On-Site Condition Evaluation Survey:
The on-site condition evaluation survey includes a detailed investigation of all areas of the reinforced concrete structure and may require several hours to several days, depending upon the size of the structure. Several analysis techniques are implemented during this on-site evaluation survey, including but not limited to the following.
- Visual examination - to identify surface defects.
- Petrography - to determine concrete condition.
- Hammer/chain- to detect delaminations.
- Phenolphthalein - to determine carbonation depth.
- Chloride content - to identify chloride corrosion.
- Half cell potential mapping - to determine corrosion risk (map corrosion hot areas).
- Linear polarization - to determine corrosion rate.
- Continuity - to determine continuity/connectedness of rebar.
- Stray current identification - to determine stray current corrosion risk.

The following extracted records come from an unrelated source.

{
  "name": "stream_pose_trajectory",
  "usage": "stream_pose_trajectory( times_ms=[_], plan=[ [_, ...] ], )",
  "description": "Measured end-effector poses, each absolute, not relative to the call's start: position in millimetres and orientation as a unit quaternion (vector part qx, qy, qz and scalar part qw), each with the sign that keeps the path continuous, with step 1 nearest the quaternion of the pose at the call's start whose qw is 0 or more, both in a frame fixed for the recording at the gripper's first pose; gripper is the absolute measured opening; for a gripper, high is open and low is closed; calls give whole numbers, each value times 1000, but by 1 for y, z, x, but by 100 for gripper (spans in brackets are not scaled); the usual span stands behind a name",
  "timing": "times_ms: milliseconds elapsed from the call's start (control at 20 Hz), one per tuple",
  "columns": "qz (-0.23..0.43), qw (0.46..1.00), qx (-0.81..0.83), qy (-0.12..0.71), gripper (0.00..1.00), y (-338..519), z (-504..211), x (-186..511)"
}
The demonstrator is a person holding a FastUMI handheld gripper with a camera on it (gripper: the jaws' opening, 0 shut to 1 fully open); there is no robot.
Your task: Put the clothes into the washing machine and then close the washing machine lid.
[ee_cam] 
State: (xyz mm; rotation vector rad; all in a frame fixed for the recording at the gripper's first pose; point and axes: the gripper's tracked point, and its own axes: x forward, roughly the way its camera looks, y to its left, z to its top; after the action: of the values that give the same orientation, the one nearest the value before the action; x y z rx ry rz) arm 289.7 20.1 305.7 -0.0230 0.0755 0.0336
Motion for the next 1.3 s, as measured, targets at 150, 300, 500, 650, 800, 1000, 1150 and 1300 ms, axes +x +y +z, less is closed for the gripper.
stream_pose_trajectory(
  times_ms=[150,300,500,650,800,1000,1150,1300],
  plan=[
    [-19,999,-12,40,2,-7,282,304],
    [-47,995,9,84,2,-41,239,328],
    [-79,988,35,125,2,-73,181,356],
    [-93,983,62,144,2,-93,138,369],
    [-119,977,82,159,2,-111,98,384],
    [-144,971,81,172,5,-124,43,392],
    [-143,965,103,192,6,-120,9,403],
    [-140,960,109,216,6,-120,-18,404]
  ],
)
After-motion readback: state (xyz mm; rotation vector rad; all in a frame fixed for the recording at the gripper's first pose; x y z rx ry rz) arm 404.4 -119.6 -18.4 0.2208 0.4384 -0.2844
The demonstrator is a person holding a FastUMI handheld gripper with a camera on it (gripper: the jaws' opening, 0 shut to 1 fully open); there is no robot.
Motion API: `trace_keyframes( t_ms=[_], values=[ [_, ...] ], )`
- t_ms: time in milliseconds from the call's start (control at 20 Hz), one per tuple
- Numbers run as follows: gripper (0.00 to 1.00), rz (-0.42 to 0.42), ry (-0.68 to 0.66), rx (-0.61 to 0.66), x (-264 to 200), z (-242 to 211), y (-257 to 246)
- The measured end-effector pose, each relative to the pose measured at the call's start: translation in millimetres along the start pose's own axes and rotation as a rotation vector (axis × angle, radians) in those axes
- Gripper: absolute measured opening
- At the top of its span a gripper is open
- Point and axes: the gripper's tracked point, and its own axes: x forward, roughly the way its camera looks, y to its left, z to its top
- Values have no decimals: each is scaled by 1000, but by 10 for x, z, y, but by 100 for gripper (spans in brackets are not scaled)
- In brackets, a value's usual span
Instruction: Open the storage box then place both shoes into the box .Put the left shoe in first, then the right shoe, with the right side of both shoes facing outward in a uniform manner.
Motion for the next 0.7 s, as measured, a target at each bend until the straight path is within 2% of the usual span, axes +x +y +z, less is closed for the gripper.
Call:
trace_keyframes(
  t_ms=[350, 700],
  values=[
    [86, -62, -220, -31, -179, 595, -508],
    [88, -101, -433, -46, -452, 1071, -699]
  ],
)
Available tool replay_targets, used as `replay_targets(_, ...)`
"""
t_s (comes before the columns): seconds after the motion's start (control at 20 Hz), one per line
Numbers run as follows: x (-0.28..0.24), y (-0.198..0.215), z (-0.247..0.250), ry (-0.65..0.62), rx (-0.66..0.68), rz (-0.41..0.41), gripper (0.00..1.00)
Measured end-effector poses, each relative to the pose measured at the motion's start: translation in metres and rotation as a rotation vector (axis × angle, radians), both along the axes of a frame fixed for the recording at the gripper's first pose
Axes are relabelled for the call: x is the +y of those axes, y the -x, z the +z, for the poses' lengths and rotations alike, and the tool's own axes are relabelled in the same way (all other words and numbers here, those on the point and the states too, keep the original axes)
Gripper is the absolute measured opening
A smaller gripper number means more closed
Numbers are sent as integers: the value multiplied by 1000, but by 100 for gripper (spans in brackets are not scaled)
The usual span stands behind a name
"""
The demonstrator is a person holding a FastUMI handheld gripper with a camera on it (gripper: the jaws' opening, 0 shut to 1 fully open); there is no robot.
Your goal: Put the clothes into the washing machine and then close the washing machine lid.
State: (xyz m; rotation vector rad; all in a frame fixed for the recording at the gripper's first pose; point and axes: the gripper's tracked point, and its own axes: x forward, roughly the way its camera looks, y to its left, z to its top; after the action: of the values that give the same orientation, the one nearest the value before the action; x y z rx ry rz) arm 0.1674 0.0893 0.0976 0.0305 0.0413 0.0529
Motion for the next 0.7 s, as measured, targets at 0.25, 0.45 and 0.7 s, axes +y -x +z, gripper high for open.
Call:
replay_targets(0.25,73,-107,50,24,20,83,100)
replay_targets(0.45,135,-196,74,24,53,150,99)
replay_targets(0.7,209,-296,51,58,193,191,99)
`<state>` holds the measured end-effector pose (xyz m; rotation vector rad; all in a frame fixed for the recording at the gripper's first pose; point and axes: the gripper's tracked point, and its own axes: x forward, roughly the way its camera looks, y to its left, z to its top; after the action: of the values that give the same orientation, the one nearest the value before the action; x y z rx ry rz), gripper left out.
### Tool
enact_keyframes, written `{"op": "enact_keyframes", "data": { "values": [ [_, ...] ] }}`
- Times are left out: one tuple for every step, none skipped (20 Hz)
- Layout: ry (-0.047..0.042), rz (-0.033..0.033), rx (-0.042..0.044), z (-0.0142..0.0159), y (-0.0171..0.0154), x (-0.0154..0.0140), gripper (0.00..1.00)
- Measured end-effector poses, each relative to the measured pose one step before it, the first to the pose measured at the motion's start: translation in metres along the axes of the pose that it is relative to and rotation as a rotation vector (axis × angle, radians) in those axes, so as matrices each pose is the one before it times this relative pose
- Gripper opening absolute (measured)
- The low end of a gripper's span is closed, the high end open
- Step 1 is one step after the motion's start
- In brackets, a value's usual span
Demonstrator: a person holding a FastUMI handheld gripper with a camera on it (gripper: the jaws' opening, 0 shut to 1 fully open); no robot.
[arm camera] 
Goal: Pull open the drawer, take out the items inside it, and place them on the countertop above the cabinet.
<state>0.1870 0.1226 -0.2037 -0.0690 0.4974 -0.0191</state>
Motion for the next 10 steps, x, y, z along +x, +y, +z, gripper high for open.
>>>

- Resistivity - to determine concrete resistivity and corrosion risk.
Concrete core samples are marked and retrieved for petrographic analysis. At least one will be from an area of rusting of the rebar reinforcement or concrete. At least one will be from an undamaged and uncorroded area of the concrete structure.
Laboratory Petrographic and Corrosion Analysis:
Laboratory analysis of petrographic and corrosion product samples are conducted by experienced petrographic and corrosion specialists. Petrographic evaluation will determine aggregate type and size, depth of carbonation, air void content and mode of deterioration if present. These will determine integrity of concrete and the best means of rehabilitation and corrosion protection.
Determination of Extent of Damage and Remaining Service Life:
Based upon on-site surveying and laboratory analysis result, and employing sound materials and structural engineering principles, determination of extent of damage and remaining service life are undertaken. Critical questions to be answered here are the following.
- Is the reinforced concrete structurally sound?
- Does the reinforced concrete require repair or replacement?
Materials Selection and Coatings Application:
Consideration is given to materials selection for repair and/or replacement of the components of the reinforced concrete structure. In addition to concrete repair materials, this will include alternative materials to non-concrete auxiliary materials and maintenance coatings which may be applied to mitigate corrosion.
Assessment of Repair and Cathodic Protection Systems:
Assessment is undertaken of suitable repair systems, and of suitable cathodic protection systems for the reinforced concrete structure. Cathodic protection (CP) is a method wherein a sufficient amount of electric or impressed current (DC) is continuously supplied to a submerged or buried metallic structure to mitigate, slow down or stop altogether the natural corrosion processes from occurring. This technique is routinely used in service of submerged units or structures in brine and seawater environments.
The galvanic anode cathodic protection system generates DC as a result of the natural electrical potential difference (electrochemical reaction) between the metal to be protected (cathode) and another metal to be sacrificed (anode). The sacrificing metals such as zinc (Zn) or aluminum (Al) all have a lower more negative electrical potential. The current output of this system is affected by factors such as the driving voltage difference between the anode and the cathode, the resistivity of the electrolyte (concrete), pH, and salinity.